THE DATA:
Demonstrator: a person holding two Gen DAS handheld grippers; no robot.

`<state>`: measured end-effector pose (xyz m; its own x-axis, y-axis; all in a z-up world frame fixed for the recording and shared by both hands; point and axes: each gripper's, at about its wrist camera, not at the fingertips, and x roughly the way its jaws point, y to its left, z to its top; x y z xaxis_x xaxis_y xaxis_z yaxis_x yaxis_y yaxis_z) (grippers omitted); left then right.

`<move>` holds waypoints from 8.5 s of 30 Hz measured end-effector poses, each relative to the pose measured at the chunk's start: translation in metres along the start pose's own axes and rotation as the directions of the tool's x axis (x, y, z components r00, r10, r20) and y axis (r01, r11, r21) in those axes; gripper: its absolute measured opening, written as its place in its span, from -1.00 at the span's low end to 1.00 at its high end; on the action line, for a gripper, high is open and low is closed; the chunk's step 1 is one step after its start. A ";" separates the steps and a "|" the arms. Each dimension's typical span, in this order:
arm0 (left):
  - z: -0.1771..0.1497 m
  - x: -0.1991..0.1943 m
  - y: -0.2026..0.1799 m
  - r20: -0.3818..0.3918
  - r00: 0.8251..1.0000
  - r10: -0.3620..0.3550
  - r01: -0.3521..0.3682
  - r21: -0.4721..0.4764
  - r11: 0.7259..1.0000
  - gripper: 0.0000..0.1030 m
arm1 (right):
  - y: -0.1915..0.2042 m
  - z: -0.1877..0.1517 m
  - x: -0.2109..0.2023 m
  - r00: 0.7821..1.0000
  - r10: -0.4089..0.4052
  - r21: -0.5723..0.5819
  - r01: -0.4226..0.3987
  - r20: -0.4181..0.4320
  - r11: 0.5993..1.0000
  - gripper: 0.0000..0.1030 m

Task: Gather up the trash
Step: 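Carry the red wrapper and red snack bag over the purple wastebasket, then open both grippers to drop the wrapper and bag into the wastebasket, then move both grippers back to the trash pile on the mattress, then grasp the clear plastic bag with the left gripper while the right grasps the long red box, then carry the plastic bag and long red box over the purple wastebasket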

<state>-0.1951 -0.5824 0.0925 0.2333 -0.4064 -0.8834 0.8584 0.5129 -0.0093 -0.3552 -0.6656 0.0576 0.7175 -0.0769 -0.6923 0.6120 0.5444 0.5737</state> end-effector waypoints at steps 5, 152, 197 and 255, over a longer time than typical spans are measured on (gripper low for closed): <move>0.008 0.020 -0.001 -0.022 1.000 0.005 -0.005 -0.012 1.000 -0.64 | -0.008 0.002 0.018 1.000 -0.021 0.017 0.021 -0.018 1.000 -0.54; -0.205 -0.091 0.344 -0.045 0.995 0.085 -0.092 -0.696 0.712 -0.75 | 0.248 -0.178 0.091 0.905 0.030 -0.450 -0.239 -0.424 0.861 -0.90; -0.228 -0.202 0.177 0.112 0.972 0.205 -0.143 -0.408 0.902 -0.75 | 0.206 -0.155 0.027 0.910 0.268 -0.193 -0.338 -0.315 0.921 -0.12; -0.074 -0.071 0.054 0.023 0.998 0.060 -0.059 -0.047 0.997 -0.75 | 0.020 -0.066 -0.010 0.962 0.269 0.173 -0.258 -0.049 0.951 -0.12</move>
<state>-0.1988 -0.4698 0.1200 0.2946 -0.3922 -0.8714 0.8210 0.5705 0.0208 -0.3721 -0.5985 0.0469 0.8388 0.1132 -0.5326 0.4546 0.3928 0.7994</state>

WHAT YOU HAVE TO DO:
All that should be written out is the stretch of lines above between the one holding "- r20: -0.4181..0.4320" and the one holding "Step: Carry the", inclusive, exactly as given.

TASK RESPONSE:
  - r20: -0.4181..0.4320
  - r11: 0.5993..1.0000
  - gripper: 0.0000..0.1030 m

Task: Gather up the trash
Step: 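Carry the red wrapper and red snack bag over the purple wastebasket, then open both grippers to drop the wrapper and bag into the wastebasket, then move both grippers back to the trash pile on the mattress, then grasp the clear plastic bag with the left gripper while the right grasps the long red box, then carry the plastic bag and long red box over the purple wastebasket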

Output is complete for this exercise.